PROBLEM DETAILS: Give the data again exactly, from its opening line through the line in which "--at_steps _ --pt" appears.

Data excerpts:

::::::::::

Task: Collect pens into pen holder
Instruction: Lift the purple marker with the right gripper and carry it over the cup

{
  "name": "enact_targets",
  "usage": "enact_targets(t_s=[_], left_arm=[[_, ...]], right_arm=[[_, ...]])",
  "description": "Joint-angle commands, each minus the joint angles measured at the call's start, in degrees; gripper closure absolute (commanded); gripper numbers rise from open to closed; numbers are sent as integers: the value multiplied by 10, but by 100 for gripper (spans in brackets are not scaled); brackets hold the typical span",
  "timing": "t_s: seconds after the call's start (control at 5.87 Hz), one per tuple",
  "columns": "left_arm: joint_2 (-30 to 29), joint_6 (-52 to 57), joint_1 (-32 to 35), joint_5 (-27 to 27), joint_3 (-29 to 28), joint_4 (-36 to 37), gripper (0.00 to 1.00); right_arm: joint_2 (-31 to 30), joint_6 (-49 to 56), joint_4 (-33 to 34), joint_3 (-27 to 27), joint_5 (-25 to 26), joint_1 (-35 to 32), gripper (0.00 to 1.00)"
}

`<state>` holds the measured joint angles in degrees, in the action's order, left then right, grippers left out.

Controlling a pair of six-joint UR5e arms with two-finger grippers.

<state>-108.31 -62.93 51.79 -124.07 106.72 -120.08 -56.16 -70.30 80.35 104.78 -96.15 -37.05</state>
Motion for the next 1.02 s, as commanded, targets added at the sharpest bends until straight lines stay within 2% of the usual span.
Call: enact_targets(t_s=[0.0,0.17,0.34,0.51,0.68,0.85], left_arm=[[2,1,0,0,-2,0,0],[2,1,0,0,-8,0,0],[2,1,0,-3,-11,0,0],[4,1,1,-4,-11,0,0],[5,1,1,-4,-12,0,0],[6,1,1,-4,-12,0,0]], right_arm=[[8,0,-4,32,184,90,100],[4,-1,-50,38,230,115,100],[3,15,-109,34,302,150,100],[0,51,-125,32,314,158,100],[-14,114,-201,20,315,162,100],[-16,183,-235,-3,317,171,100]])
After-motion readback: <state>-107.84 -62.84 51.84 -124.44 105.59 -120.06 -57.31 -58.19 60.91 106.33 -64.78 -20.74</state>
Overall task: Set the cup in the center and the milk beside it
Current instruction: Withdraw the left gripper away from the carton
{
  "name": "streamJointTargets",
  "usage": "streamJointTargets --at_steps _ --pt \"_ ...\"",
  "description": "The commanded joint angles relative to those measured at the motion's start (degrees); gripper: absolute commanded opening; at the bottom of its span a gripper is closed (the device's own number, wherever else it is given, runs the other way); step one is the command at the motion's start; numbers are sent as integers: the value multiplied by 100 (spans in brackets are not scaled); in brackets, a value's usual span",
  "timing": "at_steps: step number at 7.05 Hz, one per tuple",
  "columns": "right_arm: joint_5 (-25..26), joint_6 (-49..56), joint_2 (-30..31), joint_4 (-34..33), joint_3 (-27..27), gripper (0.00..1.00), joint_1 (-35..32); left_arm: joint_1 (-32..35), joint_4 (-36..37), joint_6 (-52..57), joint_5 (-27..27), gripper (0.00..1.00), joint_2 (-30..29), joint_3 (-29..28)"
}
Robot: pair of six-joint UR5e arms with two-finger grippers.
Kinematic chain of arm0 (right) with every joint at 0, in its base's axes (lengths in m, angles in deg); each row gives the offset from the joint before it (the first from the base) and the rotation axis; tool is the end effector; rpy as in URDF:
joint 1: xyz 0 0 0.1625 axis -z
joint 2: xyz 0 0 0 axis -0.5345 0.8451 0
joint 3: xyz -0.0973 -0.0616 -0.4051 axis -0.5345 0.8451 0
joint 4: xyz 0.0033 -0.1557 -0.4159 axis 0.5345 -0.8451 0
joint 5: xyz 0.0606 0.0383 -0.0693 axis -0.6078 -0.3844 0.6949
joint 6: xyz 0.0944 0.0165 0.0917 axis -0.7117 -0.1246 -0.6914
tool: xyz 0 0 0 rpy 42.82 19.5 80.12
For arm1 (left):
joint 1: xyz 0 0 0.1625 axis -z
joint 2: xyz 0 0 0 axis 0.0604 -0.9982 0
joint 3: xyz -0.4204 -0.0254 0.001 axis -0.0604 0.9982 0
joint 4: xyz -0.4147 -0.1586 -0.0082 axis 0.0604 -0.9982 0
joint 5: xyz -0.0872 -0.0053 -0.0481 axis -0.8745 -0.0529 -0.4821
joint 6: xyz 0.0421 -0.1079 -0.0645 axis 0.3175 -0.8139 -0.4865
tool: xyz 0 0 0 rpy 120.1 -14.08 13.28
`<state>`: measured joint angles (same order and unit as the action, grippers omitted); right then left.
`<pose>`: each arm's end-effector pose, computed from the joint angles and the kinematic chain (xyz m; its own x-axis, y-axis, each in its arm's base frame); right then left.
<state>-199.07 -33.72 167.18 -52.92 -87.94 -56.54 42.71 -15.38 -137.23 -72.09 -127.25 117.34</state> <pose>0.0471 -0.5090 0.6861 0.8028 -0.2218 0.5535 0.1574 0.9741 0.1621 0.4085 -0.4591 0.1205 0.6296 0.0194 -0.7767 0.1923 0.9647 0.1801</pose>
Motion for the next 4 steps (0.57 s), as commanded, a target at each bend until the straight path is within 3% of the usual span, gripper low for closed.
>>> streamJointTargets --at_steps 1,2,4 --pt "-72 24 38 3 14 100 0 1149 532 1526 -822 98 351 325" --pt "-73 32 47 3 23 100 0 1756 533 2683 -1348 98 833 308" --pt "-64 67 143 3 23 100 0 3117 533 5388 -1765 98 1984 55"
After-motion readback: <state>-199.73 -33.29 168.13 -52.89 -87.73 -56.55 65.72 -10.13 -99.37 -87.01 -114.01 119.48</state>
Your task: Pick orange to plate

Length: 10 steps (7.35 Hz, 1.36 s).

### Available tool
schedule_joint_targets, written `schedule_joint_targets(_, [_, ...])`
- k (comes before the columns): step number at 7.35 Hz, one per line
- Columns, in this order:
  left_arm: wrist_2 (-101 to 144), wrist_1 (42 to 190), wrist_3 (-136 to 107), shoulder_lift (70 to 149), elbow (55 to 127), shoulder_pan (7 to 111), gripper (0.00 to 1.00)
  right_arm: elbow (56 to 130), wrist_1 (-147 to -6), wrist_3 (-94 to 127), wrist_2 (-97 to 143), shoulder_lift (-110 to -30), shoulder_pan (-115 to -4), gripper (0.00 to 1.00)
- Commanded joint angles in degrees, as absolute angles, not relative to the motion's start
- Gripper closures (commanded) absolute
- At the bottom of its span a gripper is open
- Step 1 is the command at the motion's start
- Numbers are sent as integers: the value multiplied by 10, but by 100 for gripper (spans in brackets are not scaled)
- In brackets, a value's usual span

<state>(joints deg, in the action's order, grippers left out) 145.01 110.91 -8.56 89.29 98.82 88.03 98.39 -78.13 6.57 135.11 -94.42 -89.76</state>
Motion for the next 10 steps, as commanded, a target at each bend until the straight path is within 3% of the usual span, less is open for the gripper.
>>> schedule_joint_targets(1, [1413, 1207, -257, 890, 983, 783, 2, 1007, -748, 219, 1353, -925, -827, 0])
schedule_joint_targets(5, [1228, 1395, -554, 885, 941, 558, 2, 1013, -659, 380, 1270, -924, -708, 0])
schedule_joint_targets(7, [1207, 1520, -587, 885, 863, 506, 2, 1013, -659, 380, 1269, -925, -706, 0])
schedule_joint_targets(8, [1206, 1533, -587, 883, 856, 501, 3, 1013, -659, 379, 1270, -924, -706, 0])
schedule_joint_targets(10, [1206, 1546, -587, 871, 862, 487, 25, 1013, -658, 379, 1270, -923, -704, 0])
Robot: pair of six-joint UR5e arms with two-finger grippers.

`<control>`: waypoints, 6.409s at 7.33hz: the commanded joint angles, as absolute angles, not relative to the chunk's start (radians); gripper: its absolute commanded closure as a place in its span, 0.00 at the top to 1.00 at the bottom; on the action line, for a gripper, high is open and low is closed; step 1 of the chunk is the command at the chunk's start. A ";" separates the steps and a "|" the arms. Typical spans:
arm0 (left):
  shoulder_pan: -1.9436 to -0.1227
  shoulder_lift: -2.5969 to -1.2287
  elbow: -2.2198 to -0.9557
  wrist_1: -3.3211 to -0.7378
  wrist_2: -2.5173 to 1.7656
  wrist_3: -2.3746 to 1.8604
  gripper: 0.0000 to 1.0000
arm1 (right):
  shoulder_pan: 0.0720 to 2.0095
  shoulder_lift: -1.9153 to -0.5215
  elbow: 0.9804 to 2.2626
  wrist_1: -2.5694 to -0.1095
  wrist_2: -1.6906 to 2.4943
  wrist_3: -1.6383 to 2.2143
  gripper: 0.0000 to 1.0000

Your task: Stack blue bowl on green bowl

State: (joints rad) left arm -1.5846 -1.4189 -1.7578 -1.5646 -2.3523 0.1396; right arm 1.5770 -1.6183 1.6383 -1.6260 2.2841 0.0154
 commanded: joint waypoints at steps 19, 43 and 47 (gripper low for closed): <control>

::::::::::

ANSWER TO THE EXERCISE:
Task: Collect pens into pen holder
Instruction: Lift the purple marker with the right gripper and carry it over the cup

{
  "name": "enact_targets",
  "usage": "enact_targets(t_s=[_], left_arm=[[_, ...]], right_arm=[[_, ...]])",
  "description": "Joint-angle commands, each minus the joint angles measured at the call's start, in degrees; gripper closure absolute (commanded); gripper numbers rise from open to closed; numbers are sent as integers: the value multiplied by 10, but by 100 for gripper (spans in brackets are not scaled); brackets hold the typical span",
  "timing": "t_s: seconds after the call's start (control at 5.87 Hz), one per tuple",
  "columns": "left_arm: joint_2 (-30 to 29), joint_6 (-52 to 57), joint_1 (-32 to 35), joint_5 (-27 to 27), joint_3 (-29 to 28), joint_4 (-36 to 37), gripper (0.00 to 1.00); right_arm: joint_2 (-31 to 30), joint_6 (-49 to 56), joint_4 (-33 to 34), joint_3 (-27 to 27), joint_5 (-25 to 26), joint_1 (-35 to 32), gripper (0.00 to 1.00)"
}

`<state>` holds the measured joint angles in degrees, in the action's order, left then right, grippers left out.

Controlling a pair of six-joint UR5e arms with two-finger grippers.

<state>-108.31 -62.93 51.79 -124.07 106.72 -120.08 -56.16 -70.30 80.35 104.78 -96.15 -37.05</state>
Motion for the next 1.02 s, as commanded, targets added at the sharpest bends until straight lines stay within 2% of the usual span.
Call: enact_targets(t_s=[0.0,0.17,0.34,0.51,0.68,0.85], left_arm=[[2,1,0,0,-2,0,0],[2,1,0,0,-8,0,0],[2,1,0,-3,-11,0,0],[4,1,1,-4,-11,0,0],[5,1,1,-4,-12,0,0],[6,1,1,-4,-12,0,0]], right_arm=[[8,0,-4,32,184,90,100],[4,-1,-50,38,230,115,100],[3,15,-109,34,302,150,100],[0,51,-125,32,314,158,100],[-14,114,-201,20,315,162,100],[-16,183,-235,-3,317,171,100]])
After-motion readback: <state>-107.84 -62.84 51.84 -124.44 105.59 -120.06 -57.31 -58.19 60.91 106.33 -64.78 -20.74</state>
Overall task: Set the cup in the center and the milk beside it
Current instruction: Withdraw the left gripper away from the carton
{
  "name": "streamJointTargets",
  "usage": "streamJointTargets --at_steps _ --pt \"_ ...\"",

As written, the answer is complete.